Como reconhecer sinais precoces de sofrimento psíquico

O sofrimento é um estado emocional desagradável que afeta a humanidade em todo e qualquer lugar do planeta. É, portanto, uma experiência humana universal, que varia de um leve desconforto até um desconforto intensamente maior, uma dor insuportável, que atinge o corpo físico ou mental ou ambos.

O sofrimento físico é geralmente mais palpável, muitas vezes visível, porque tem base orgânica localizada e, por isso, talvez mais fácil de tratar. O tormento físico está presente em determinadas doenças ou lesões, assim como em dores de diferentes regiões do corpo.

Ocorre, também, por razões não patológicas, como no caso de cansaço extremo, sono, sede e fome. É importante saber que há diferença entre dor e sofrimento, mas quando a dor é intensa ou quando ela é prolongada, provavelmente o sofrimento vai lhe fazer companhia.

O sofrimento psíquico é diferente do físico, porque não é palpável, não é visível, não tem causa orgânica localizável, mas vem acompanhado de dor emocional tão real quanto à física, aquela que parece estar no fundo da alma. É um sofrimento que se observa na angústia, na tristeza profunda, e em sentimentos negativos, como solidão, vergonha, medo, culpa, desespero, desamparo e outros.

O que se percebe na prática é que há uma coexistência entre dor e sofrimento psíquico, visto que uma dor física de longo tempo quase sempre provoca sofrimento psíquico; em contrapartida o sofrimento emocional intenso e duradouro pode gerar diferentes dores físicas.

É importante lembrar que o sofrimento é subjetivo e o que é sofrimento para uns, pode não ser para outros. Também devemos ter em mente que o padecimento pode desaparecer rapidamente, assim como ser prolongado. O sofrimento pode ser devido a uma doença crônica, à perda de um ente querido, ao sentimento de rejeição, à vida solitária, à queda de status social, etc.

O sofrimento psíquico pode – e o faz muitas vezes, dependendo de sua intensidade e duração – comprometer o funcionamento mental. É a partir de então que o sofrimento psíquico se transforma em adoecimento psíquico, em que diversas áreas do aparelho mental são prejudicadas. Os maiores prejuízos acometem o pensamento, a vontade, a atenção, a concentração e a memória.

Saúde mental é essencial e precisa de cuidados (Foto: Ilustrativa | Agência Brasil)

Não obstante essas considerações, é importante tomar conhecimento de que sofrimento e doença mental não significam a mesma coisa, mas o sofrimento é um forte sinal de alerta de risco de transtorno mental e não deve ser banalizado. É uma aflição que atinge importantes componentes da saúde, como sono, apetite e energia, com fortes repercussões para a vida social, acadêmica e profissional.

O sofrimento psíquico pode ter múltiplas causas, tais quais: desemprego, separação, tensões do dia a dia, pressões sociais, baixa autoestima, ou até mesmo surgir sem qualquer motivo aparente. Sofrimento psíquico não é fraqueza ou “frescura”, ele dói, é real e tem base biológica e psicológica. Pode instalar-se abruptamente, mas muitas vezes chega lentamente, em silêncio.

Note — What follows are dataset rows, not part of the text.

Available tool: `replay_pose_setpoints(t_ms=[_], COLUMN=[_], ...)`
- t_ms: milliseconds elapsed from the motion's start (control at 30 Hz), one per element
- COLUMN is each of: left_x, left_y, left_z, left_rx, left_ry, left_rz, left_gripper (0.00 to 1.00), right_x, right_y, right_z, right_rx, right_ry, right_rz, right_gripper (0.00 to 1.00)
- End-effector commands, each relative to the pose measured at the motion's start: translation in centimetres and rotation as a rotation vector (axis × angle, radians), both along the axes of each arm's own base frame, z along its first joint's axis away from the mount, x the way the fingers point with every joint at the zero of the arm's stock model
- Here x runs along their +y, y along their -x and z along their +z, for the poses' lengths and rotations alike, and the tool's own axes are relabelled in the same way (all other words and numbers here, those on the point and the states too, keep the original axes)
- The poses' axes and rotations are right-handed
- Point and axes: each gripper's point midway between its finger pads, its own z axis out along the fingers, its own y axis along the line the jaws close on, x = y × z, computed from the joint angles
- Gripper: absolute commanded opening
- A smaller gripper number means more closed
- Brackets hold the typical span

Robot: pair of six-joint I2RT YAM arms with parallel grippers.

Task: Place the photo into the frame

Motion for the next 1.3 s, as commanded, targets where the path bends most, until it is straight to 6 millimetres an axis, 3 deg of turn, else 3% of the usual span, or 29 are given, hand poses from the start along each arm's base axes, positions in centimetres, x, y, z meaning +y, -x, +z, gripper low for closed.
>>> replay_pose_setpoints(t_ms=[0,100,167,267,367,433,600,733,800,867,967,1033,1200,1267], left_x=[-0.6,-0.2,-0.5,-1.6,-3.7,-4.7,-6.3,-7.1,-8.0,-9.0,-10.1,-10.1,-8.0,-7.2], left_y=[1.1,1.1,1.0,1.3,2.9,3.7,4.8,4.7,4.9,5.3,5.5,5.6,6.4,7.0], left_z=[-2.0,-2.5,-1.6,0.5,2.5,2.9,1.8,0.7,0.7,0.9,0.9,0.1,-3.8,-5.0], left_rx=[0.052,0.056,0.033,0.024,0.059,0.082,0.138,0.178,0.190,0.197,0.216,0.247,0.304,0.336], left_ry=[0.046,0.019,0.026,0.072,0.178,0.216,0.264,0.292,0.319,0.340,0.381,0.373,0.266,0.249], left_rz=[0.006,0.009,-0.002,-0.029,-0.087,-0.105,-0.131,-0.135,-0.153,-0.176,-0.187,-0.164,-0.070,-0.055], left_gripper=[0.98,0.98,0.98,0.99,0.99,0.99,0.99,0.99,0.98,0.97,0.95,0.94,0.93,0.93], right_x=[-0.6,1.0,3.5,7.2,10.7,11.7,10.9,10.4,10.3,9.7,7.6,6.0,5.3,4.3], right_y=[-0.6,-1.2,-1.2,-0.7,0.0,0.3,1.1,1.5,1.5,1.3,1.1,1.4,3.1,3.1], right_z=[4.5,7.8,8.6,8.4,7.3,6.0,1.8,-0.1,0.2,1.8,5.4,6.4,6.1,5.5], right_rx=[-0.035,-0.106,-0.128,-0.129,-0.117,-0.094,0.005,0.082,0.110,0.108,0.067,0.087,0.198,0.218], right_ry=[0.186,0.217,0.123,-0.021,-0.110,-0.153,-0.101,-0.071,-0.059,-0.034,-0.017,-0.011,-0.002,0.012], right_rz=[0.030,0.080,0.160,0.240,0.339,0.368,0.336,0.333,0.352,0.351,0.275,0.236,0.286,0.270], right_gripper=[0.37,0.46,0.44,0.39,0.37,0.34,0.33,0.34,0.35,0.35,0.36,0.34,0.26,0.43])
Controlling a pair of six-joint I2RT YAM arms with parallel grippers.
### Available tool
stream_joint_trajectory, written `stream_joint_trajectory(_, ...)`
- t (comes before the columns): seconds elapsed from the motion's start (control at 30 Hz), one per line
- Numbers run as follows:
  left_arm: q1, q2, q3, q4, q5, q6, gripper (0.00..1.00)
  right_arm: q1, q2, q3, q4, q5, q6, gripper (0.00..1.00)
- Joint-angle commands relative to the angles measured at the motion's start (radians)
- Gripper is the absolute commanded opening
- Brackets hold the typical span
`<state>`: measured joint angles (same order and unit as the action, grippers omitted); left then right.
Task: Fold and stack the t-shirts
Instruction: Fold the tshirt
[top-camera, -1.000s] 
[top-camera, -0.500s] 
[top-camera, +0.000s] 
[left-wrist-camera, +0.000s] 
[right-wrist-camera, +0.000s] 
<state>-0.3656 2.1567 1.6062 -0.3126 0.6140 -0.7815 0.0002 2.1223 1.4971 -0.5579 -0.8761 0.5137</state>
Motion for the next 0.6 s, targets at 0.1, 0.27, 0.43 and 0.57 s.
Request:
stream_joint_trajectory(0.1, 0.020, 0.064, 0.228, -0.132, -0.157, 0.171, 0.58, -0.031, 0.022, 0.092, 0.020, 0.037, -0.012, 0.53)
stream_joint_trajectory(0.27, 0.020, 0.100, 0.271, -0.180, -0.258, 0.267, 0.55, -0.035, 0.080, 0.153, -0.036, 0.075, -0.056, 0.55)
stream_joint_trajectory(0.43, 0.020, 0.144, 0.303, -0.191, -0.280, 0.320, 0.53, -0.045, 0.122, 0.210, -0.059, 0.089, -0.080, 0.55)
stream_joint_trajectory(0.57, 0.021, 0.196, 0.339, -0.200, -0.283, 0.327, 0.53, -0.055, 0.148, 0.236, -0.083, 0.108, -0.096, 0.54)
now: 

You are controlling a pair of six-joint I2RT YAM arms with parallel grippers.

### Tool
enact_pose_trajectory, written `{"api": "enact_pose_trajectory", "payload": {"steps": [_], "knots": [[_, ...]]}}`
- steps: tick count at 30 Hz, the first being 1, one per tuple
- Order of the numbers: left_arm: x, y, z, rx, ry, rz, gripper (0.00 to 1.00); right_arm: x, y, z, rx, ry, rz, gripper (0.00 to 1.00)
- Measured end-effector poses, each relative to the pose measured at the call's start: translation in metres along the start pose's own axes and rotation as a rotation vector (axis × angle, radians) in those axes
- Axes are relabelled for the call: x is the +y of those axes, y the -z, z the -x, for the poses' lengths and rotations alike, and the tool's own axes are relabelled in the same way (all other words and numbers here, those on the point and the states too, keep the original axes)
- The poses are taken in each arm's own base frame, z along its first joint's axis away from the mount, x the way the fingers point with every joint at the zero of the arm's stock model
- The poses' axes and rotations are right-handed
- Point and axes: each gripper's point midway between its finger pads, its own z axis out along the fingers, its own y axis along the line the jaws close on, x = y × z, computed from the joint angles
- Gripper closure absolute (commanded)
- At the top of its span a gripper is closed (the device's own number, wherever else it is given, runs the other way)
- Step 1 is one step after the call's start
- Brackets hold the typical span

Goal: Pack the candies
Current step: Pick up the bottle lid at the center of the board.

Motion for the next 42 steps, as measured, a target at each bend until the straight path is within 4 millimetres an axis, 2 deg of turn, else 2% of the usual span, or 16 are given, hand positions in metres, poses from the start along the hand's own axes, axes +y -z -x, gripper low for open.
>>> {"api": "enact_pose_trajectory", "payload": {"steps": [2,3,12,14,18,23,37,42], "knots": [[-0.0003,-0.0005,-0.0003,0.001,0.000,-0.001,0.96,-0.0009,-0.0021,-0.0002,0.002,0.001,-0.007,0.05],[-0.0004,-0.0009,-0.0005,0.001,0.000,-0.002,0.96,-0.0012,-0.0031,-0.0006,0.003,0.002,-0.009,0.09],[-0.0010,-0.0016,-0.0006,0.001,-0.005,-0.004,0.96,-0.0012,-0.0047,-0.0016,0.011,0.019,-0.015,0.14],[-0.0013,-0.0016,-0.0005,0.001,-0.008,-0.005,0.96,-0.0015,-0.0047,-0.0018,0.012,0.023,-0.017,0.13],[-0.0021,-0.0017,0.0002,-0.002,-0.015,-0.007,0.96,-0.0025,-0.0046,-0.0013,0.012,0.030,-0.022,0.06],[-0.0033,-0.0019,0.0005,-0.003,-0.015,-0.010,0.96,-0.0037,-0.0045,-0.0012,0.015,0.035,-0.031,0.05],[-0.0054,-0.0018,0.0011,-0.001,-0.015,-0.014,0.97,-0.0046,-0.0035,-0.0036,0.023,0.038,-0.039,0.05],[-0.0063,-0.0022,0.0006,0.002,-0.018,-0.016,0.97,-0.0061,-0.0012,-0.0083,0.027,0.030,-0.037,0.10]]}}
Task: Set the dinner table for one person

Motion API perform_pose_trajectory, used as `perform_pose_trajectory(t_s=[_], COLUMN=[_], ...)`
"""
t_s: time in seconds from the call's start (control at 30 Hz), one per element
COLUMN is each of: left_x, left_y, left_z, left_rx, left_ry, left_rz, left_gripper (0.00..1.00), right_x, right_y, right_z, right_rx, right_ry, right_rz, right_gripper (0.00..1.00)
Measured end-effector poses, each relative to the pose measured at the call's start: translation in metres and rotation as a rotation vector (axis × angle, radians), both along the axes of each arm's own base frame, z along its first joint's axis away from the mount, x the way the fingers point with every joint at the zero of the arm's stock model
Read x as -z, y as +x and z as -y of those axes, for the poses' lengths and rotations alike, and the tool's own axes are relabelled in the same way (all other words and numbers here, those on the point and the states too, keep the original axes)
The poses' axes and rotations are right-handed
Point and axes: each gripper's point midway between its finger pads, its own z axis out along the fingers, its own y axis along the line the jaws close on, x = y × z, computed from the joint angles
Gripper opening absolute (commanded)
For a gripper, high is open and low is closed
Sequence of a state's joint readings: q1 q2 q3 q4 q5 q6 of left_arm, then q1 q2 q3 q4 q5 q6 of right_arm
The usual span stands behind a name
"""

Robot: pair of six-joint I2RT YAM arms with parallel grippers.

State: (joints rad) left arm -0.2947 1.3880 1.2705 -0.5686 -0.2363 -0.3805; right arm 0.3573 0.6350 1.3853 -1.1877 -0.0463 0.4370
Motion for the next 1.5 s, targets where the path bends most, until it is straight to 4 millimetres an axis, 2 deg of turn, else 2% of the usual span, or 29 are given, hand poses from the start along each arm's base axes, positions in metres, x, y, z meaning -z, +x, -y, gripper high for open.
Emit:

É importante que o reconheçamos o mais rápido possível, antes que se transforme em algo mais grave, antes que o desconforto emocional evolua para um transtorno mental de maior relevância.

Para reconhecer, precisamos ter ciência dos principais sinais alerta, como alterações no sono e no apetite, mudanças no humor e nas emoções, isolamento social, queda no desempenho cotidiano, sintomas físicos sem causa orgânica aparente, pensamentos negativos recorrentes. Ao identificarmos esses sinais, não estamos sendo alarmistas, mas apenas cuidadosos, visto que há tratamento para evitar um mal maior. Para isso, há necessidade urgente de buscar ajuda profissional.